Known Limitations (O2A)
There are a few limitations in the implementation of the Oozie-To-Airflow converter. It's not possible to write a converter that handles all cases of complex workflows from Oozie because some of functionalities available are not possible to map easily to existing Airflow Operators
Many of those limitations are not blockers - the workflows will still be converted to Python DAGs and it should be possible to manually (or automatically) post-process the DAGs to add custom functionality. So even with those limitations in place you can still save a ton of work when converting many Oozie workflows.
Issue 1: Exit status not available (shell actions)
In Oozie, the output (STDOUT) of a Shell job can be made available to the workflow job after the Shell job ends, which can be utilized within decision nodes. The reference is here in the Oozie documentation.
Currently, Airflow's BashOperator
is used, which, when do_xcom_push
is set to True
, stores only the last line of the job's output in an XCom.
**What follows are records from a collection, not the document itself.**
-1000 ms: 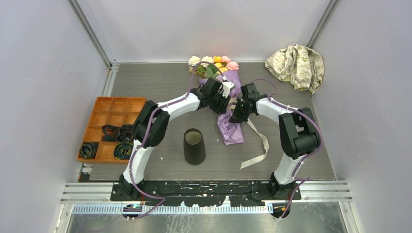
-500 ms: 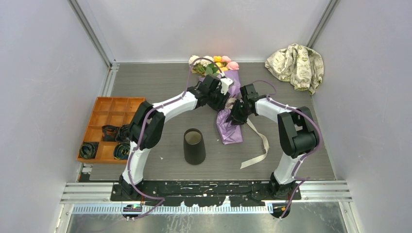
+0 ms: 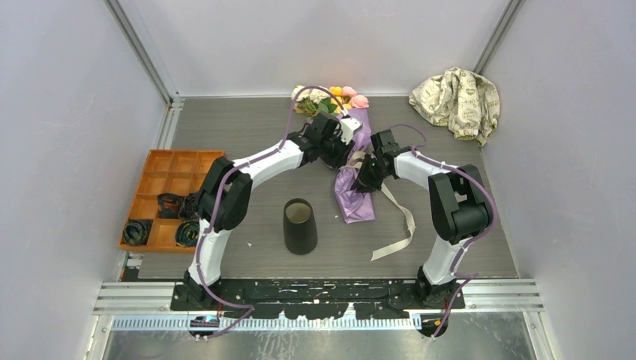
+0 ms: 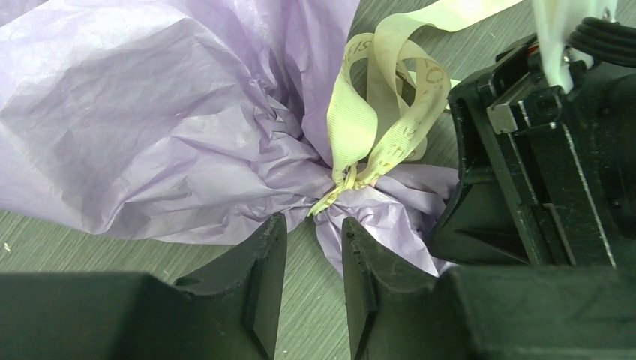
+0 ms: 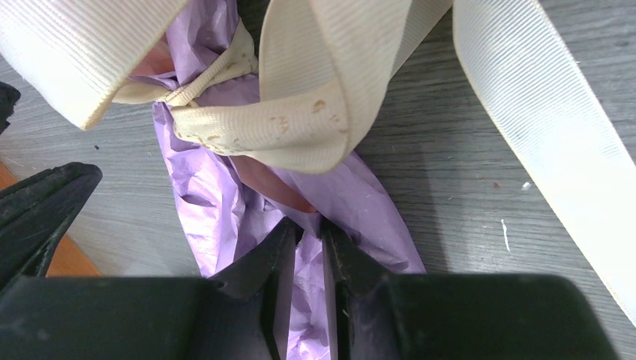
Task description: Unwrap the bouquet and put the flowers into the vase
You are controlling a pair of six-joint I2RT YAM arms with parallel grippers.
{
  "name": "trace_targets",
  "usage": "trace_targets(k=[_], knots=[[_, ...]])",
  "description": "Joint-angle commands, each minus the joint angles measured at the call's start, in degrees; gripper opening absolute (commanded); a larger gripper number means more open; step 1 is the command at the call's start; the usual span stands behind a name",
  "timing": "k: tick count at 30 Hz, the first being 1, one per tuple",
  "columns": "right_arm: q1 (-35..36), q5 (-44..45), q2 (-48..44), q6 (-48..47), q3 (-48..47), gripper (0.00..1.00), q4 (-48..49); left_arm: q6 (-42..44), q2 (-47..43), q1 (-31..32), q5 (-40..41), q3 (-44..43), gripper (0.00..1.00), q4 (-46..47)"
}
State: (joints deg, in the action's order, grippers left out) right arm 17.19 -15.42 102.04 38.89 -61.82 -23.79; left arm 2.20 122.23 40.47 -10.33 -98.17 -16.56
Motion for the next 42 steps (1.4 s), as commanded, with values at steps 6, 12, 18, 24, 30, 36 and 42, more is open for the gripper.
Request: trace_targets(k=[6, 12, 18, 24, 30, 36, 42], knots=[[0.18, -0.02, 0.18, -0.13, -0.29, 0.25, 0.82, 1.63, 1.63, -0.34, -4.93, -3.76, 0.31, 0.17], [0.15, -0.91, 0.44, 0.2, -0.65, 0.25, 1.2, 3.05, 4.82, -0.43, -5.58, -7.6, 0.31, -3.51], [0.16, -1.53, 0.51, 0.35, -0.59, 0.25, 1.61, 4.22, 5.48, -0.62, -3.56, -7.89, 0.31, -3.75], [0.13, -2.19, 0.72, 0.7, -0.25, 0.25, 2.07, 4.21, 5.39, -1.09, -2.49, -6.98, 0.32, -1.97], [0.21, -2.42, 0.35, 0.84, 0.13, 0.25, 2.35, 3.96, 7.17, -1.41, -4.29, -8.51, 0.31, -3.18], [0.17, -2.46, 0.93, 1.07, -0.05, 0.25, 2.7, 1.96, 8.11, -1.44, -9.24, -8.23, 0.28, -3.55], [0.22, -2.51, 1.25, 1.48, -0.21, 0.25, 3.22, 0.35, 9.24, -1.44, -12.54, -8.62, 0.2, -3.61]])
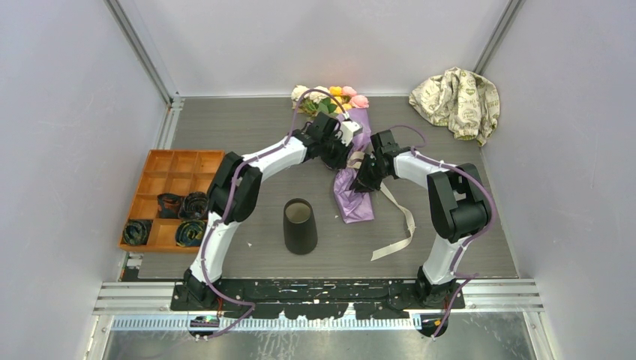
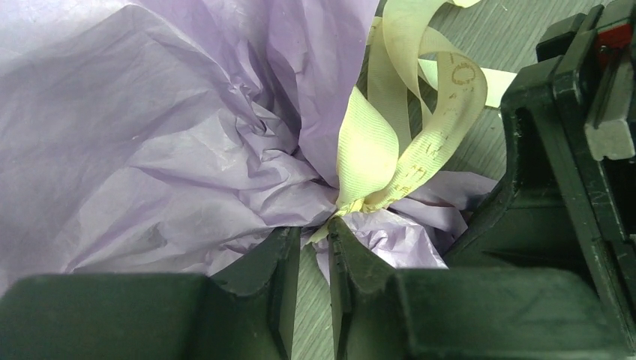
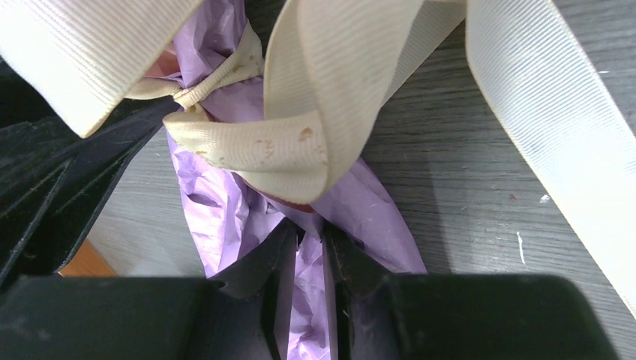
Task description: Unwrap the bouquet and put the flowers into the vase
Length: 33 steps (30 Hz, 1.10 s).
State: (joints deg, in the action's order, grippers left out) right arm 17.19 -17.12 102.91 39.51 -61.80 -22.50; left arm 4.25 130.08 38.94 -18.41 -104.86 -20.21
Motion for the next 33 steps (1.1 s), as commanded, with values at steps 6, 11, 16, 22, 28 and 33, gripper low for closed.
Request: trace_targets(k=[6, 11, 16, 22, 28, 33], knots=[[0.21, -0.39, 0.79, 1.5, -0.59, 0.24, 1.97, -3.82, 1.81, 0.11, -7.37, -2.29, 0.09, 0.04], [0.13, 0.65, 1.4, 1.84, -0.86, 0.2, 1.5, -3.98, -0.84, 0.16, -6.02, 0.35, 0.04, 1.17], [0.2, 1.94, 2.32, 2.3, -1.17, 0.17, 0.93, -3.94, -3.94, 0.04, -4.06, 2.85, 0.0, 1.62], [0.12, 3.58, 3.07, 2.34, -1.3, 0.14, -0.03, -5.74, -8.02, -1.51, -3.24, 6.34, 0.0, 3.47], [-0.36, 4.11, 3.57, 2.24, -0.99, 0.13, -0.17, -7.18, -11.15, -3.99, -3.58, 9.84, 0.0, 5.26], [-0.51, 3.92, 3.97, 2.32, -0.95, 0.13, 0.0, -8.15, -12.19, -4.95, -5.05, 10.33, 0.0, 5.89]])
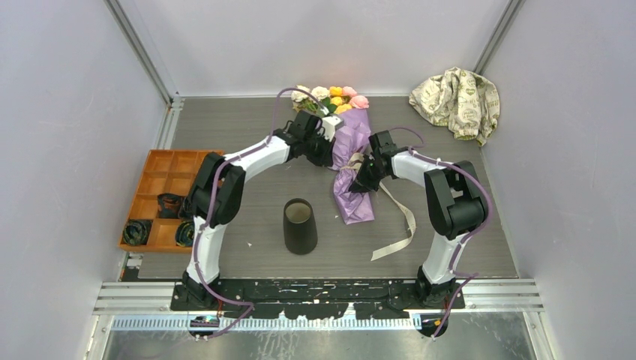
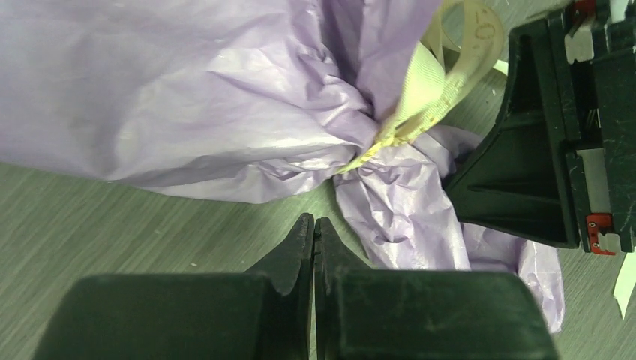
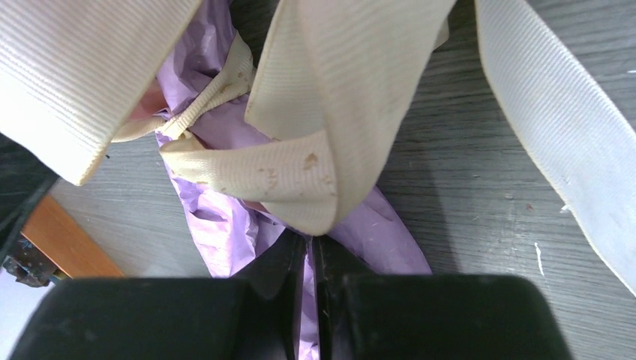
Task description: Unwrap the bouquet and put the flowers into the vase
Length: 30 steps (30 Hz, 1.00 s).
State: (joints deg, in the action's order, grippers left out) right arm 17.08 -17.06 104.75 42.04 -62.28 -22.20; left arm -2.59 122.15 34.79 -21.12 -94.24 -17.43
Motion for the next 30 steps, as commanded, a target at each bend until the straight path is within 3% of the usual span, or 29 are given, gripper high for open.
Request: trace_targets(k=[1, 14, 30], knots=[[-0.41, 3.61, 2.17, -0.21, -0.47, 0.14, -0.18, -1.61, -3.95, -0.82, -2.99, -0.64, 0.01, 3.08], [-0.41, 3.08, 1.73, -0.23, -0.81, 0.24, -0.4, -3.28, 2.19, -0.79, -7.79, -8.26, 0.36, 2.26], [-0.38, 3.0, 1.44, 0.12, -0.87, 0.25, -0.23, -0.49, 5.96, 0.65, -7.61, -10.94, 0.33, -1.95]])
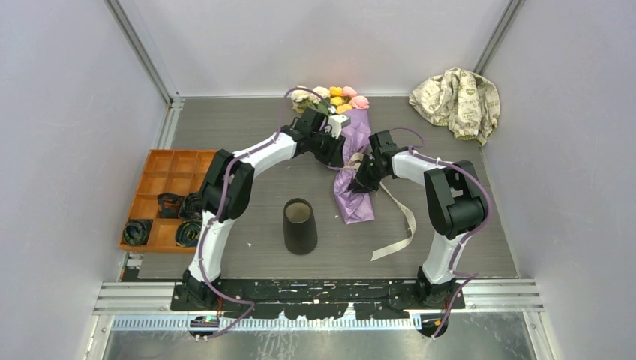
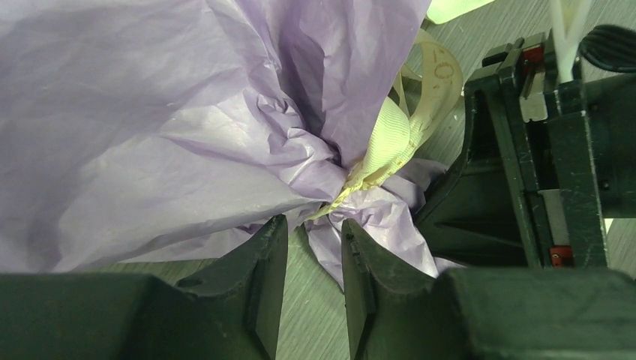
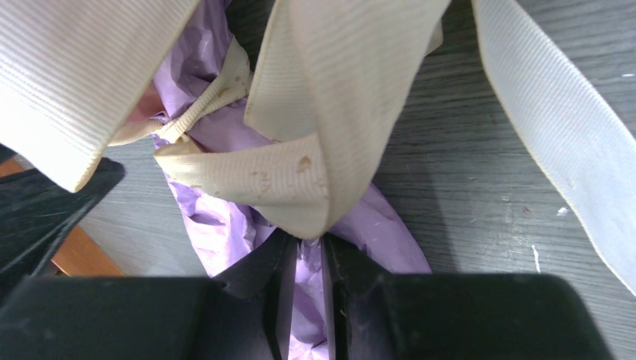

This line often pertains to the Dataproc job submission status rather than the actual result of the Shell action, rendering it less useful for subsequent tasks.
This limitation has been discussed in the GitHub issue: Finalize shell mapper.
Issue 2: Not all global configuration methods are supported
Oozie offers multiple methods for passing configuration parameters to actions. However, the following existing configuration options are not supported in the Oozie-to-Airflow (O2A) conversion process (though they can be added if needed):
- The config-default.xml file
- Parameters section of workflow.xml
- Handle Global configuration properties
Issue 3: No Shell launcher configuration (shell actions)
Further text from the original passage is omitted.